:: Problem description ::
Each line of the data should be given again exactly.

Items from a dataset
↓↓↓

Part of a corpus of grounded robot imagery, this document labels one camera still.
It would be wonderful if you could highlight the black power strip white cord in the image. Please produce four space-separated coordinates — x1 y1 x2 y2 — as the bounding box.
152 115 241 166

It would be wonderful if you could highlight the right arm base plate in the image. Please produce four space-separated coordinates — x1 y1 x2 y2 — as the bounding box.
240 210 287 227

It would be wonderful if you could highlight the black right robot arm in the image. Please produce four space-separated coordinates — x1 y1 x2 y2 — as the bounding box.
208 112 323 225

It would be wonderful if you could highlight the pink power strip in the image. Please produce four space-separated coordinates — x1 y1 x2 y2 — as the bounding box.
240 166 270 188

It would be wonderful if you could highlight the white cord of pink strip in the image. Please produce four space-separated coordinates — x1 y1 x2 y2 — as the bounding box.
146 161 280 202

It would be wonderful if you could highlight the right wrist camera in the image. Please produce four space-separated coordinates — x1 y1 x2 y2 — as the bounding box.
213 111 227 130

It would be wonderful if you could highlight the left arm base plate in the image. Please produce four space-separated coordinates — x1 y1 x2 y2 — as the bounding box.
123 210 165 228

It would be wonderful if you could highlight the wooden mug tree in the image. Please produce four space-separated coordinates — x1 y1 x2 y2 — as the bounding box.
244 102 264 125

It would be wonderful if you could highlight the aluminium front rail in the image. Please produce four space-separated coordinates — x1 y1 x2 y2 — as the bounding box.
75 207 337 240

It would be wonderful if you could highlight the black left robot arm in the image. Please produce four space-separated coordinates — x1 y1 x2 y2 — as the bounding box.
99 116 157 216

↑↑↑

:: Solved exercise ::
Part of a corpus of grounded robot imagery, this document labels one camera still.
It would be wonderful if you could highlight the black power strip white cord in the image. Please produce four space-separated coordinates — x1 y1 x2 y2 — as the bounding box.
152 115 241 166

It would be wonderful if you could highlight the right arm base plate in the image. Please produce four space-separated coordinates — x1 y1 x2 y2 — as the bounding box.
240 210 287 227

It would be wonderful if you could highlight the black right robot arm in the image. Please produce four space-separated coordinates — x1 y1 x2 y2 — as the bounding box.
208 112 323 225

It would be wonderful if you could highlight the pink power strip in the image. Please produce four space-separated coordinates — x1 y1 x2 y2 — as the bounding box.
240 166 270 188

It would be wonderful if you could highlight the white cord of pink strip in the image. Please produce four space-separated coordinates — x1 y1 x2 y2 — as the bounding box.
146 161 280 202

It would be wonderful if you could highlight the right wrist camera in the image. Please produce four space-separated coordinates — x1 y1 x2 y2 — as the bounding box.
213 111 227 130

It would be wonderful if you could highlight the left arm base plate in the image. Please produce four space-separated coordinates — x1 y1 x2 y2 — as the bounding box.
123 210 165 228

It would be wonderful if you could highlight the wooden mug tree in the image. Please produce four space-separated coordinates — x1 y1 x2 y2 — as the bounding box.
244 102 264 125

It would be wonderful if you could highlight the aluminium front rail in the image. Please produce four space-separated coordinates — x1 y1 x2 y2 — as the bounding box.
75 207 337 240

It would be wonderful if you could highlight the black left robot arm in the image. Please produce four space-separated coordinates — x1 y1 x2 y2 — as the bounding box.
99 116 157 216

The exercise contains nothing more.